**What the task requires**
In the entries below, the lines from the one with "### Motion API" through the one with "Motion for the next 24" are to be copied exactly; both ends count.

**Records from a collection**
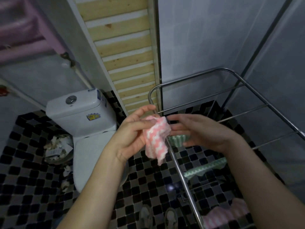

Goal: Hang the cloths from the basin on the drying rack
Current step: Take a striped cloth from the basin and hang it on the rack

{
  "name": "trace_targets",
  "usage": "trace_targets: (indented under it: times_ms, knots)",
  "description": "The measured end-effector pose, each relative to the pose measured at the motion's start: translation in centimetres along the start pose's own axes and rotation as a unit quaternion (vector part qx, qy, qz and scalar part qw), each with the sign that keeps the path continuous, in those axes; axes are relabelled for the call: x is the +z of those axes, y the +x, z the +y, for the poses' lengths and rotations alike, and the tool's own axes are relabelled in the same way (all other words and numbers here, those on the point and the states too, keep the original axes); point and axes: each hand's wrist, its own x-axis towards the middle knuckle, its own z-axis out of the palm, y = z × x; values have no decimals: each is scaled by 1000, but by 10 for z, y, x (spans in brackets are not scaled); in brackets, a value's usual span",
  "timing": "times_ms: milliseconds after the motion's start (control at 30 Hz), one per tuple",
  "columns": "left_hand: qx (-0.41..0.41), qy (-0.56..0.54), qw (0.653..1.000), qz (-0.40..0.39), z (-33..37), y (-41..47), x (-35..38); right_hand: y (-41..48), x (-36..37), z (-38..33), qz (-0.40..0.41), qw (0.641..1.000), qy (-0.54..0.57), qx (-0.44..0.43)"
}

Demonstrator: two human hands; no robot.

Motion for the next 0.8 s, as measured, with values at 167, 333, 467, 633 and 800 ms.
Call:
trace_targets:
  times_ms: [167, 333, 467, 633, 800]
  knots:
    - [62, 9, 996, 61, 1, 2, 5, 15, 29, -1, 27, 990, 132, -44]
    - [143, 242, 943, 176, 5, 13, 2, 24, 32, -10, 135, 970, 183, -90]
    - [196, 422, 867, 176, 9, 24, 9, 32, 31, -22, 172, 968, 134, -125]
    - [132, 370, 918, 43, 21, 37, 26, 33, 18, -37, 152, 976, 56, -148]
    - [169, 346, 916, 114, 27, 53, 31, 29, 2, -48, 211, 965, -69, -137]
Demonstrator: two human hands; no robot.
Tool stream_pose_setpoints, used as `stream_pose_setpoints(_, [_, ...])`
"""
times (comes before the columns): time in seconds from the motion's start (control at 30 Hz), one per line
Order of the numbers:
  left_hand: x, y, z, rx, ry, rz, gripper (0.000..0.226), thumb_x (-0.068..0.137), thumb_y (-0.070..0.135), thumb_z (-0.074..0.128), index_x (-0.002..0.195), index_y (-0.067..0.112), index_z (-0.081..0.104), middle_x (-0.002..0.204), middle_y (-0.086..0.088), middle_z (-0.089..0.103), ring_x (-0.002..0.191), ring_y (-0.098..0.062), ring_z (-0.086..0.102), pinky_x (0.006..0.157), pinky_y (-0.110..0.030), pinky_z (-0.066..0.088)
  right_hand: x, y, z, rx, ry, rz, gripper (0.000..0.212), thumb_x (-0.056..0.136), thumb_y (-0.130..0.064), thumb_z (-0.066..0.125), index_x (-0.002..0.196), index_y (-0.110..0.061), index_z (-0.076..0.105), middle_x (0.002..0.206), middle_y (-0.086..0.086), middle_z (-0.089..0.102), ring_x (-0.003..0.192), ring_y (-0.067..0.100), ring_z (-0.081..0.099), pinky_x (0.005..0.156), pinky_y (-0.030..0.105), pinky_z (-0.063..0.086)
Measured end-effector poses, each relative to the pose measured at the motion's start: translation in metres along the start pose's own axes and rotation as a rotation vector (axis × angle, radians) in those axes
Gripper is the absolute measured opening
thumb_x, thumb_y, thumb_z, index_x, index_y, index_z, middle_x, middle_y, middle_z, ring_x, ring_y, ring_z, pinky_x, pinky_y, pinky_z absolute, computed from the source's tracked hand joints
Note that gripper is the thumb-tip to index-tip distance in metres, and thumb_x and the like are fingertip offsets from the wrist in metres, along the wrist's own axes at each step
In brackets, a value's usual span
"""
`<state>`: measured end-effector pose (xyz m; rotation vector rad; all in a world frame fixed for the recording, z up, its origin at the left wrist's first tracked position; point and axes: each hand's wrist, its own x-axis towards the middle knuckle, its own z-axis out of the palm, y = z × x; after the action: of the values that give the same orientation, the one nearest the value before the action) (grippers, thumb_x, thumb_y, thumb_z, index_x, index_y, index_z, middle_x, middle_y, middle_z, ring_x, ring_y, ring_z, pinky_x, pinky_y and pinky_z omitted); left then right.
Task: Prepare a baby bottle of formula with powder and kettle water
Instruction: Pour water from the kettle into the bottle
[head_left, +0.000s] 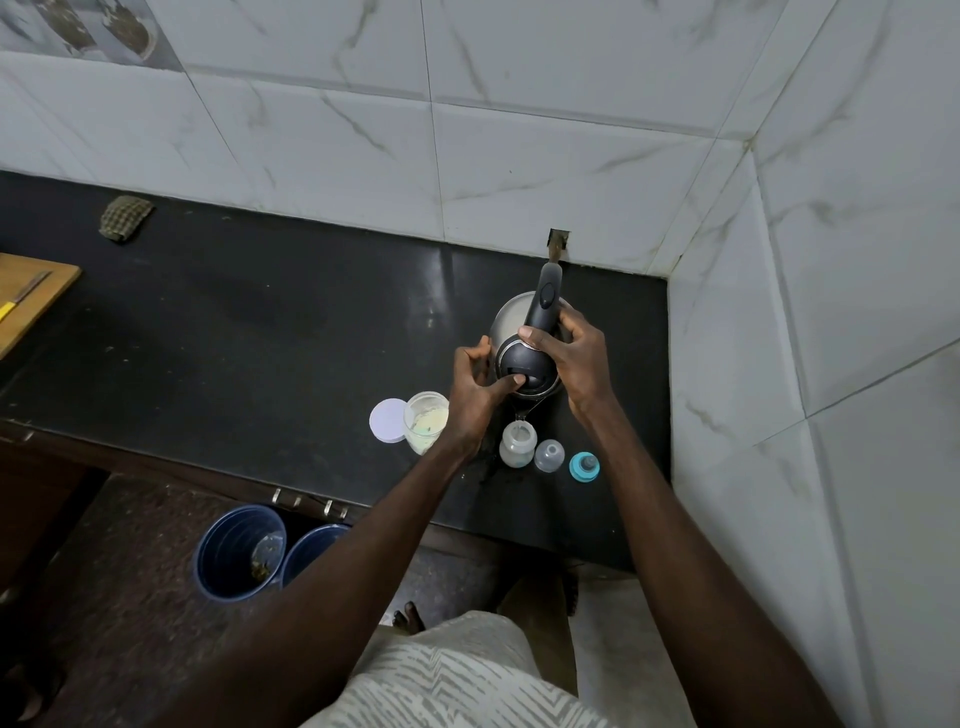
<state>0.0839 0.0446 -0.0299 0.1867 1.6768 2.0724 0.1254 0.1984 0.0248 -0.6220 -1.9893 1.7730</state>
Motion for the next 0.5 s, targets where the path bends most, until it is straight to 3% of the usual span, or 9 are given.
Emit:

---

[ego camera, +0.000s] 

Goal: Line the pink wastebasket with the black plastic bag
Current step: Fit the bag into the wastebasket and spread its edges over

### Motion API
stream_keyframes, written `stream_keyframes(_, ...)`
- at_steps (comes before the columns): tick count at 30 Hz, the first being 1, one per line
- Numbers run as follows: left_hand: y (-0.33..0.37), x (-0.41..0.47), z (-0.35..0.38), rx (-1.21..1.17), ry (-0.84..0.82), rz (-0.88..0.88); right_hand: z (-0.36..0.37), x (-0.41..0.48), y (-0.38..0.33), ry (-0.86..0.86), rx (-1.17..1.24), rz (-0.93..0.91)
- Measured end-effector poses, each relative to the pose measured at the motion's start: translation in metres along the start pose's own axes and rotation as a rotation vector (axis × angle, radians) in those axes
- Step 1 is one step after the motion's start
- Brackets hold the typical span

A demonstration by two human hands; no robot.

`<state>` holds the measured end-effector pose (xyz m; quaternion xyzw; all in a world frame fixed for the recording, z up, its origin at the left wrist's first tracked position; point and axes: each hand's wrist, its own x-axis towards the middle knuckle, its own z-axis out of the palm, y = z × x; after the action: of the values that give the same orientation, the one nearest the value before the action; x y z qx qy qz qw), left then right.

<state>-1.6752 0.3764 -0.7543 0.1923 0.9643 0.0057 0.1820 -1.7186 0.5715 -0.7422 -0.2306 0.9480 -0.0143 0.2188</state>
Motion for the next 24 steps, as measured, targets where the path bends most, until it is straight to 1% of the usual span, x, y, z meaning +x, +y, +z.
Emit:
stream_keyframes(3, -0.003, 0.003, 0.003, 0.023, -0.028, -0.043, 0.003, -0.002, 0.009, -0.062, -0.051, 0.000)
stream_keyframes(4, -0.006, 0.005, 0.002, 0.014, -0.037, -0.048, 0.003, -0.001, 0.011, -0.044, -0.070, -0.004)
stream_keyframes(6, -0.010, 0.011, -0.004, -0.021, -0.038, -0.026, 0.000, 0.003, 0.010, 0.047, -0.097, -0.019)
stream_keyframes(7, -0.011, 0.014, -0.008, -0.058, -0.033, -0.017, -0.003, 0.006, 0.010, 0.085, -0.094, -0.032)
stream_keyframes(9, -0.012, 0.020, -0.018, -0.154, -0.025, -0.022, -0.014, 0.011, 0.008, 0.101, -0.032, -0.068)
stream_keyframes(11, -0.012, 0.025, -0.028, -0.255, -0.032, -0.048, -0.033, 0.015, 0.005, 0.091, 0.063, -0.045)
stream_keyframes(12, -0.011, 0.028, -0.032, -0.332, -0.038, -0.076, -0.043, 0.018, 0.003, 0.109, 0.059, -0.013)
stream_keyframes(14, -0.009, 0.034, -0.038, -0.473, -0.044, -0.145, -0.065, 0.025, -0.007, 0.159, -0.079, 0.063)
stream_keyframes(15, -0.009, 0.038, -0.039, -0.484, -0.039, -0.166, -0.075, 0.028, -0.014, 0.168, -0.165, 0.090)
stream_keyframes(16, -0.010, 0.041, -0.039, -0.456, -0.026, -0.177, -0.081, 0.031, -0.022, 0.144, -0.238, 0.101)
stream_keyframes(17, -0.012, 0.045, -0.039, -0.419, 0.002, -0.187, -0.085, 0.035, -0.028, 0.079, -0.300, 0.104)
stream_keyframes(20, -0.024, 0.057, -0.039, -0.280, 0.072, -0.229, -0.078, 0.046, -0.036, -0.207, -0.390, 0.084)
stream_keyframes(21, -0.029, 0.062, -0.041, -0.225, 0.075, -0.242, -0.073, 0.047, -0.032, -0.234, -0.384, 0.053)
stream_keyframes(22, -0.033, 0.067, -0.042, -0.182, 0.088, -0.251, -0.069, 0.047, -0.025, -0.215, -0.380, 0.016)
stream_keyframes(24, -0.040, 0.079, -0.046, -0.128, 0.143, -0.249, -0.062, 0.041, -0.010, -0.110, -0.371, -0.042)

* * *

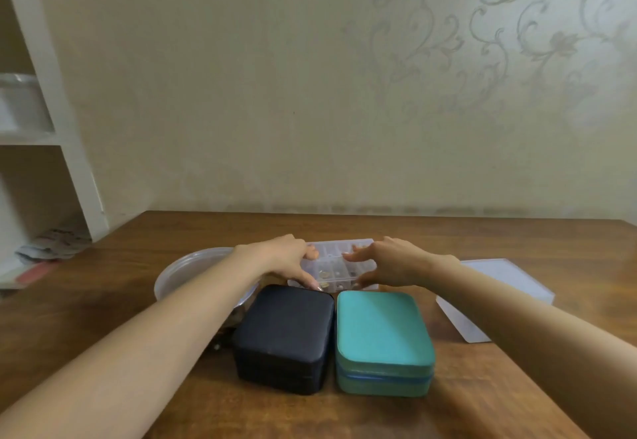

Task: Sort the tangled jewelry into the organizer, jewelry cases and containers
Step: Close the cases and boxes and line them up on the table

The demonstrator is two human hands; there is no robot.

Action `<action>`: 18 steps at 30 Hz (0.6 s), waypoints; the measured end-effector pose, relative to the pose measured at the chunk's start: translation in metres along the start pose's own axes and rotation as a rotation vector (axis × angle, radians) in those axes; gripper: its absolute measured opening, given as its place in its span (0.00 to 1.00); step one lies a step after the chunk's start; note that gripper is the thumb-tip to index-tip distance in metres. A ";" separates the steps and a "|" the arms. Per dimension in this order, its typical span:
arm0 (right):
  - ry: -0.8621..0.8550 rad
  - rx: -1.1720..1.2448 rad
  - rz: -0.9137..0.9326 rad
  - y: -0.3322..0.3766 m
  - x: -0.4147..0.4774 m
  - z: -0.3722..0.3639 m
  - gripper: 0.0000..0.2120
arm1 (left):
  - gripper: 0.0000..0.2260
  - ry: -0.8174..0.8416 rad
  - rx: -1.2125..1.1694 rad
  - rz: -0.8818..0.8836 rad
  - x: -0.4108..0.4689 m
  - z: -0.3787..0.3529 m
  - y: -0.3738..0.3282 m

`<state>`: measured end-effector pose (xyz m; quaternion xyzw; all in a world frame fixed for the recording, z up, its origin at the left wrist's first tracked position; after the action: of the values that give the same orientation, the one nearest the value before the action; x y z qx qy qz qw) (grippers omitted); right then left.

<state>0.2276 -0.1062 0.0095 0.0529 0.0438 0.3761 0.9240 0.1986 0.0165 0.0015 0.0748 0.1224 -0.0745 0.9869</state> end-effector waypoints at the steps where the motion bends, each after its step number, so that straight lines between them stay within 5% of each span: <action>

**Response to the task**
### Motion API
stream_keyframes, written `stream_keyframes(_, ...)`
- at_steps (comes before the columns): tick count at 30 Hz, the first being 1, one per line
- Numbers run as follows: left_hand: y (-0.33..0.37), x (-0.41..0.47), z (-0.35..0.38), rx (-1.21..1.17), ry (-0.84..0.82), rz (-0.88..0.88); right_hand: z (-0.36..0.37), x (-0.41..0.48), y (-0.38..0.33), ry (-0.86..0.86), rx (-1.17..1.24), rz (-0.93..0.91)
- Measured end-effector poses, each relative to the pose measured at the motion's start: translation in metres along the start pose's own axes and rotation as a rotation vector (axis × angle, radians) in those axes
- Step 1 is one step after the motion's start
- Brackets hold the typical span

A demonstration by two human hands; no robot.

`<state>` holds the measured end-effector pose (xyz m; quaternion xyzw; all in a world frame fixed for the recording, z up, its origin at the left wrist's first tracked position; point and axes: each hand's wrist, its own x-axis towards the middle knuckle, its own z-axis out of the palm, y = z × x; after the action: of the values that give the same orientation, the one nearest the value before the action; x y z qx qy qz qw), left then right.

<state>-1.6752 0.3764 -0.7543 0.1923 0.9643 0.0057 0.1820 -1.7186 0.5715 -0.7422 -0.2306 0.9480 -0.0143 0.2188</state>
Motion for the next 24 steps, as measured, targets where the path bends most, until it is straight to 1% of the usual span, x, y, z meaning +x, +y, +z.

This output requires nothing further.